Our theme this month was “summer salads”. We don’t often do salads, but the warmest weather calls for some cooler foods. These are all great dishes to make ahead of time and take to a party or a picnic and each could easily stand as a main dish themselves or a great side. As always, these recipes are meant to be a jumping off point…please add what looks the most fresh and makes you happy (for example, the Mediterranean quinoa dish would go great with feta cheese, if that’s your thing). But, also try to keep it clean! We want you to eat well.
Asian “noodle” Salad
2 zuchini, “noodle style” (see below)
1 teaspoon sesame oil
2 tablespoons rice wine vinegar
3 tablespoons tamari sauce
1 teaspoon sriracha
1 tablespoon agave or honey
5 tablespoons extra-virgin olive oil
1 clove minced garlic
1 knuckle of ginger grated/micro planed
1 carrot, thinly sliced or julienned
2 celery stalks, thinly sliced or julienned
5 green onions, bottom 4 inches, thinly sliced
1/2 cup thinly sliced cabbage (we used purple but napa is good, too)
1/2 red bell pepper, thinly sliced or julienned
1/2 cup julienned bok choy
1 cup bean sprouts, optional
3 tablespoons fresh cilantro
3 tablespoons sesame seeds, toasted, for garnish
We used our mandolin to finely julienne the zucchini so that they were noodle-like. If you don’t have a mandolin, try using a box grater. Rice noodles would work great in this dish as well and still keep it gluten free.
In a medium bowl combine, sesame oil, vinegar, tamari sauce, srirachca, agave/honey, extra-virgin olive oil, garlic, and ginger. Mix thoroughly and then combine prepared vegetables (and cilantro) and noodles. Garnish with the sesame seeds.
2 tablespoons apple cider vinegar
1 jalapeño, seeded and diced fine
1.5 teaspoons olive oil
1 clove garlic, minced
1 firm-ripe avocado (about 10 oz.)
1 can (15 oz.) black-eyed peas
1 can blackbeans (* 1.5 cups each)
2 cups frozen corn kernels
1/2 red onion
2/3 cup chopped fresh cilantro
1/2 tsp cumin
1 pint grape tomatoes, coarsely chopped
Salt & pepper to taste
In a large bowl, mix vinegar, jalapeño, oil, and garlic. Peel, pit, and cut avocado into 1/2-inch cubes. Add to vinegar mixture and mix gently to coat.

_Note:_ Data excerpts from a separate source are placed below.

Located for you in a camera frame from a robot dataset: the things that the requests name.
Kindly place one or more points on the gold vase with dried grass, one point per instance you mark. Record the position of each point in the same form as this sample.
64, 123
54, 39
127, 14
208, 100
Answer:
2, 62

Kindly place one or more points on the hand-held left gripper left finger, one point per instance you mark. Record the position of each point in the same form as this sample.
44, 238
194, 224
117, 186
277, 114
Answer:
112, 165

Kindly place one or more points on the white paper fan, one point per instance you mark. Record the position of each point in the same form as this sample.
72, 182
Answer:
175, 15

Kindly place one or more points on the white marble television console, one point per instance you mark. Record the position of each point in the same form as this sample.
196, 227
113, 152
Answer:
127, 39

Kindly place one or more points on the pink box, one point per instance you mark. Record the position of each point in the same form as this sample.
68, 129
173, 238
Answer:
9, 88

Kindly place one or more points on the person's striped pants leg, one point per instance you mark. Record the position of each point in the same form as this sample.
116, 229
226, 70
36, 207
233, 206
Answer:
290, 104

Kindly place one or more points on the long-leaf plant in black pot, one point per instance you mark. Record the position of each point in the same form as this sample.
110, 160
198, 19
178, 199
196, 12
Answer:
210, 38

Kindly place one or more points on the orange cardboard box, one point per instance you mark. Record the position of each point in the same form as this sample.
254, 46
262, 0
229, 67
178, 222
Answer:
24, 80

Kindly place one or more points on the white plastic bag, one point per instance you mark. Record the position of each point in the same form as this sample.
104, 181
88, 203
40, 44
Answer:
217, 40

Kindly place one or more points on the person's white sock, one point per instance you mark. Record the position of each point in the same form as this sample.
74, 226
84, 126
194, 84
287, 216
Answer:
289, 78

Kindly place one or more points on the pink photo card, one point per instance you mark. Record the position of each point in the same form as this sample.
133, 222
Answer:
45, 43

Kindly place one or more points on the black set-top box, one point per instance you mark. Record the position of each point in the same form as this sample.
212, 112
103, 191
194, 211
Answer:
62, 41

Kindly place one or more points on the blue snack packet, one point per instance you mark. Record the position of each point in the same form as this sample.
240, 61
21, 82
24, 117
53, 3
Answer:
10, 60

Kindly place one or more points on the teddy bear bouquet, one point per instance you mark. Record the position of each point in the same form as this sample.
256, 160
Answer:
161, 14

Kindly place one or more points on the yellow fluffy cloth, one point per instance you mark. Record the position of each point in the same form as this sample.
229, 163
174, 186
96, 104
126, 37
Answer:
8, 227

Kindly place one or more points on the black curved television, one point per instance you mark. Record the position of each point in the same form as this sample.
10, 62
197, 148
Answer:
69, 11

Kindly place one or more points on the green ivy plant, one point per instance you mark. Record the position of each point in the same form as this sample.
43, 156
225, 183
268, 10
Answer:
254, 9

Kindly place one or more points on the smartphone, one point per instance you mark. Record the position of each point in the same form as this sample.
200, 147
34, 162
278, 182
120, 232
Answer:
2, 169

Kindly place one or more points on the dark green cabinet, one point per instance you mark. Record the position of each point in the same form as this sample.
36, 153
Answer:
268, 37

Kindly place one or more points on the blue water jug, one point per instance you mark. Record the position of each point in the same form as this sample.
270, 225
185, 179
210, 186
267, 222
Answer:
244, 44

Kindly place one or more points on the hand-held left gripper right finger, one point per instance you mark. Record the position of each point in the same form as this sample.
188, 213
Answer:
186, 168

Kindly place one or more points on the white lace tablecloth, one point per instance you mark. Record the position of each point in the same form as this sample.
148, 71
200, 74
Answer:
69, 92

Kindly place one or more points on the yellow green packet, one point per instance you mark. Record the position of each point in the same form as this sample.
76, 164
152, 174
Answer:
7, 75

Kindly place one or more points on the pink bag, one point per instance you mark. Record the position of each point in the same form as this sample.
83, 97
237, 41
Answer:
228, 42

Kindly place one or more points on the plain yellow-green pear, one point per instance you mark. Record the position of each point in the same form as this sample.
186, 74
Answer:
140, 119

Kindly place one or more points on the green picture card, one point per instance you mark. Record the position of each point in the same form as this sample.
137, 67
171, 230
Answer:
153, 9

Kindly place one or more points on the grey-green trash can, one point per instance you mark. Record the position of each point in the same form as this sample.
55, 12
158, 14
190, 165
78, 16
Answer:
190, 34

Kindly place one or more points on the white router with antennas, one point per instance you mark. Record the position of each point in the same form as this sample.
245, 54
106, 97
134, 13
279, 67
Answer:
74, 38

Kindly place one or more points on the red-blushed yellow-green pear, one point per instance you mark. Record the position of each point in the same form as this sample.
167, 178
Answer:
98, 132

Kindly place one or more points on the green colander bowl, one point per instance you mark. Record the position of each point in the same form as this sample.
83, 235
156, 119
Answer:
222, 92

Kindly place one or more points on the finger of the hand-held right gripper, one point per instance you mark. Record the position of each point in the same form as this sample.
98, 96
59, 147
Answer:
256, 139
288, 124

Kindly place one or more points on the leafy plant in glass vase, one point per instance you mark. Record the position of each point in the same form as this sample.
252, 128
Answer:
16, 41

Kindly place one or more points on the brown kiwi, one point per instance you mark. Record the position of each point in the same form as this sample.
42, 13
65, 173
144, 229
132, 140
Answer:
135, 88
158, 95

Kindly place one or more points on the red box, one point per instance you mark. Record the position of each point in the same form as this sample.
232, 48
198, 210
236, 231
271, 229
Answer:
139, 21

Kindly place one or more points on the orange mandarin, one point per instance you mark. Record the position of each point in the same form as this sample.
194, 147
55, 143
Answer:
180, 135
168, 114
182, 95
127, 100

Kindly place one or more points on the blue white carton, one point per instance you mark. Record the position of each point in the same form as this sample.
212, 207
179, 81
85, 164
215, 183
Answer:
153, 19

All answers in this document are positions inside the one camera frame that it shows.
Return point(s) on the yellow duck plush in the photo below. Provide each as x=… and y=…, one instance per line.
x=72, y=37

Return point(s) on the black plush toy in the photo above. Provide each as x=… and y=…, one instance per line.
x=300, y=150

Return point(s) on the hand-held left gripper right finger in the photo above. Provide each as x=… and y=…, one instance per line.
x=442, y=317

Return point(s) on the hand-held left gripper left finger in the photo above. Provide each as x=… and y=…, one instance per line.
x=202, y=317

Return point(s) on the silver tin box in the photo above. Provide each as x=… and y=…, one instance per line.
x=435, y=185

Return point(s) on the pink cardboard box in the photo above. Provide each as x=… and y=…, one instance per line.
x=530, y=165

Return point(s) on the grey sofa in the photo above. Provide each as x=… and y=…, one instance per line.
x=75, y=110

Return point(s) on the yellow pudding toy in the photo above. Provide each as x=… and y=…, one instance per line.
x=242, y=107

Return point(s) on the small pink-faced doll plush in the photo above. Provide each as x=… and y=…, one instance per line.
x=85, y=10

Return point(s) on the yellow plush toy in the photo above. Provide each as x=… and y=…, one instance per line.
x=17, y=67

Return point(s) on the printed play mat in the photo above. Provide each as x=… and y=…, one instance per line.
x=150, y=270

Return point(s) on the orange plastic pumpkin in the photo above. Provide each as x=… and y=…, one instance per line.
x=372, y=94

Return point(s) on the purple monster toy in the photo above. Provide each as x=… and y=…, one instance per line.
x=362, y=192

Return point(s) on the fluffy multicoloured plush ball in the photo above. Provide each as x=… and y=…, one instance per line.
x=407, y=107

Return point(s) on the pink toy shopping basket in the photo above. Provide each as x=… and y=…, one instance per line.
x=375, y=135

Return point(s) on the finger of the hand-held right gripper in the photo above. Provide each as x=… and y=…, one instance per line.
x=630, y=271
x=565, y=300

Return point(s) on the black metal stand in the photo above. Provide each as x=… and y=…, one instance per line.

Drain and rinse beans and bring corn to room temperature (if needed, toss it in a skillet on med-high for just a minute or two). Add remaining ingredients (beans through tomatoes) to avocado; mix gently to coat. Add salt and pepper to taste. Serve it with chips or inside tacos or in lettuce wraps or….you get the point. It’s good any way you do it!
Mediterranean Quinoa Salad
1.5 cup uncooked quinoa
3 cups water or vegetable broth
1/4 cup red onion, diced
1/4 cup (about 10) pitted kalamata olives, roughly chopped
1 cucumber, peeled and diced, seeds removed
1 pint grape tomatoes, quartered
1 jar Pickled beets
1 can Artichoke hearts
Handful chopped spinach
1/2 cup finely chopped mint
2 tbsp extra virgin olive oil
Juice of 1 lemon
salt and fresh pepper, to taste
Prepare the quinoa- combine quinoa and water/broth, bring to a vigorous boil then reduce heat and let it simmer for about 15 minutes. The water should be absorbed and thread-like spirals will appear around the grains. Let the quinoa cool. This can even be done a day or two in advance.
In a large bowl, combine all other ingredients (from the onions to the mint) with the cooled quinoa. Toss with the olive oil and the lemon juice, adding more to your taste preference. Add salt and pepper to taste.
Again, all of these recipes are very versatile. You can add some lightly steamed veggies to the quinoa- or add quinoa to the Asian salad instead of the noodles. The more time you spend experimenting with your food, the better you will know what it is that you like. And the faster you will get at cooking.
Please let us know what variations you come up with!